Potter wears splendid, perfectly tailored dress robes in jet black and deep green with matching emerald cuff links.

Potter plays footsie with me under the table.

Potter feeds me chocolate soufflé with his bare fingers (yup, nearly fainted right there).

Potter escorts me home, presses me into my front door and kisses me with a ferocity that’s exhilarating.

And then Potter asks me (while gripping my arse savagely), in a growl that makes my cock throw a wet tantrum in my pants, how many more dates I would deem mandatory before I let him fuck me.

I drag Potter to bed.



I don’t know what I was expecting.

Nearly a year of positively stalking the man, months fantasising about his cock that’s roughly the size of my ego (hahaha), innumerable wanks to mental images of him, and one surprisingly lovely dinner date later, I’m finally in bed with him.

And I have no words.

He’s halfway through undressing me, pressing me into the mattress, and I swear I’m bare seconds away from coming and all we’ve done so far is kiss, and then I decide that everything else can go fuck itself because I must see him naked now.

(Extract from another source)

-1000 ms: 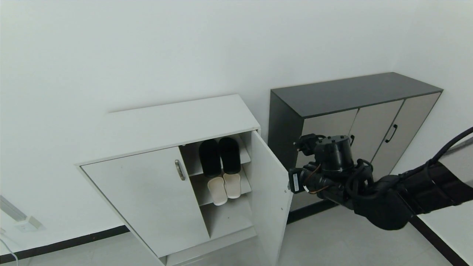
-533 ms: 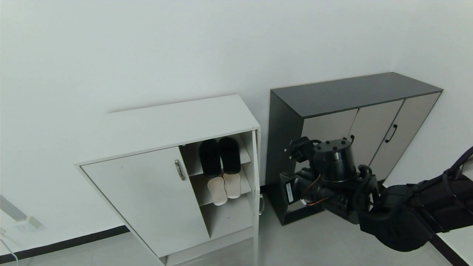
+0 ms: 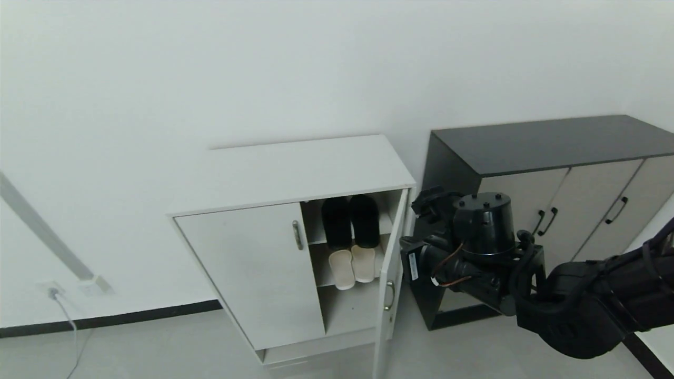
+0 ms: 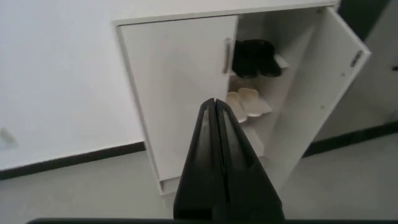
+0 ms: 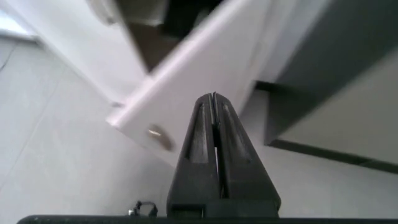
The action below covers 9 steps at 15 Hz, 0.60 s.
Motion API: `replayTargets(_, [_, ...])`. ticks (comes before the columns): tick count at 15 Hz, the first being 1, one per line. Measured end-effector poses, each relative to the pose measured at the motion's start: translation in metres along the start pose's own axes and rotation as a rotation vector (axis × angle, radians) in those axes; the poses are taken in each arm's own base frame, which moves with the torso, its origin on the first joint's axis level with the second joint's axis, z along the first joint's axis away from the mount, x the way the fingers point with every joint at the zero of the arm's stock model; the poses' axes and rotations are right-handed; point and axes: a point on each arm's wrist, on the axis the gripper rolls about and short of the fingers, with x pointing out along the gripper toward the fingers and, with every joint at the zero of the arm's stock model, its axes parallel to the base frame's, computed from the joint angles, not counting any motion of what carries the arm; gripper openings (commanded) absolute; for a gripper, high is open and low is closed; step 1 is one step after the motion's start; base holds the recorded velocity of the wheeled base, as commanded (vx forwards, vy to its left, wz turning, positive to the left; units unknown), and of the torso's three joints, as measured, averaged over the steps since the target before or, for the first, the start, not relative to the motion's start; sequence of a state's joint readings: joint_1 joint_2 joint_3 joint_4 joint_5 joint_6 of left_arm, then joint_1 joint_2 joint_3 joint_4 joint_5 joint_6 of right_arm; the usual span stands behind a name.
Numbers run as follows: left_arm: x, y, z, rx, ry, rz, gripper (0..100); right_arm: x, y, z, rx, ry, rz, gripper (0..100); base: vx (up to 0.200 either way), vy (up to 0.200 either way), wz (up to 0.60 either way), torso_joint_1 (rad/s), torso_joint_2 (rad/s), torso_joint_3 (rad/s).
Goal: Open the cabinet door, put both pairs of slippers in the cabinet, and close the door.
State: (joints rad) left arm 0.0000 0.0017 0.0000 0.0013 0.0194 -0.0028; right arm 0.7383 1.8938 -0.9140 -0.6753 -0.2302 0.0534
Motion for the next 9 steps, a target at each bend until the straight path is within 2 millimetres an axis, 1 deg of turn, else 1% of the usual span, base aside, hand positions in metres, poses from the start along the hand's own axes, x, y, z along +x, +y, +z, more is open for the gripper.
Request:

‘Strip,’ I break away and demand, my voice a tremulous whisper. He quirks a darling little smile at me and lifts off, sitting up with his knees on either side of my thighs, my cock tenting my trousers between us.

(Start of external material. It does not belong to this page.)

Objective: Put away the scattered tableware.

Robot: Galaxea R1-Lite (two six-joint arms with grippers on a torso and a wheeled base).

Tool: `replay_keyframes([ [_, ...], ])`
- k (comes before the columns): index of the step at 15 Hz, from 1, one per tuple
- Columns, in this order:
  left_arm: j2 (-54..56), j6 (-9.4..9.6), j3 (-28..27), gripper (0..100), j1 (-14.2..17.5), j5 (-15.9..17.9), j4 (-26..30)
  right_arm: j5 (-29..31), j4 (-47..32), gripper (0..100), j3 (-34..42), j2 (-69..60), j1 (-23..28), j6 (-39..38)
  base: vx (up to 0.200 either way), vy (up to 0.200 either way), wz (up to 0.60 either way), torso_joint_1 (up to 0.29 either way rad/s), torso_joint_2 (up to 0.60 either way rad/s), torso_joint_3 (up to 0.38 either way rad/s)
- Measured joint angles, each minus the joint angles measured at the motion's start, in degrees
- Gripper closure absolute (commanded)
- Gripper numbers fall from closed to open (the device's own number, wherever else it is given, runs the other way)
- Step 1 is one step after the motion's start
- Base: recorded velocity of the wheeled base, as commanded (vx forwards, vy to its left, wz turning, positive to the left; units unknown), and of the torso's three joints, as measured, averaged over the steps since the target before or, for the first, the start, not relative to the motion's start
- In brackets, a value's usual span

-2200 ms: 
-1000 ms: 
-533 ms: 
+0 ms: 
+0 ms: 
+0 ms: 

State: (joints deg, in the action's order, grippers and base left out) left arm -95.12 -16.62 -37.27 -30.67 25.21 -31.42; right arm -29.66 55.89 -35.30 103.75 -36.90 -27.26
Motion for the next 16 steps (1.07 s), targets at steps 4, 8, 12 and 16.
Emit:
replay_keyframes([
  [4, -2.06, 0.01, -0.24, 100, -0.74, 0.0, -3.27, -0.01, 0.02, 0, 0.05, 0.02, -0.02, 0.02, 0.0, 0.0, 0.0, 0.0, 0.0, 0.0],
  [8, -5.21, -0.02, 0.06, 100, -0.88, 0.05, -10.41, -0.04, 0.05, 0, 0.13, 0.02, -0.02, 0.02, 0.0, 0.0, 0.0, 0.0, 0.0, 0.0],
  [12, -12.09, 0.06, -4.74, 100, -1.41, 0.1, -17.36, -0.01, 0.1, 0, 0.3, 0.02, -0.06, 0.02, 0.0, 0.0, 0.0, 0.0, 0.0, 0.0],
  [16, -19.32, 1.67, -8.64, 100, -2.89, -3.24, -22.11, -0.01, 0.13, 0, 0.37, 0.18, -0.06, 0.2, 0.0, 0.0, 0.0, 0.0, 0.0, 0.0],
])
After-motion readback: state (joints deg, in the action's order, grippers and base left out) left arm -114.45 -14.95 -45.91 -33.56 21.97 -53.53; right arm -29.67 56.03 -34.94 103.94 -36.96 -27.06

With neat, calm movements, he divests himself of his superb robes, his silk shirt, his socks and shoes and then, his snug trousers.

And, fuck. Harry Potter is a fucking sight to behold.

It’s not the same, you see, seeing him half naked and gleaming with sweat at the gym, then fully naked and calm as anything in the locker room; and now seeing him here, completely naked once more, but this time looming over me with those fucking eyes of his with this look in them, moonlight swathing his tanned, hard, muscled (gorgeous) body in broad beams. And his cock, well, Merlin.

That virtual wall of meat is staring right at me, great big dribbles of pre-come oozing out the eye. I vaguely wonder how much of it I can force into my mouth and down my throat.

Potter is looking at me too, his head tilted slightly, that annoyingly attractive smile still in place.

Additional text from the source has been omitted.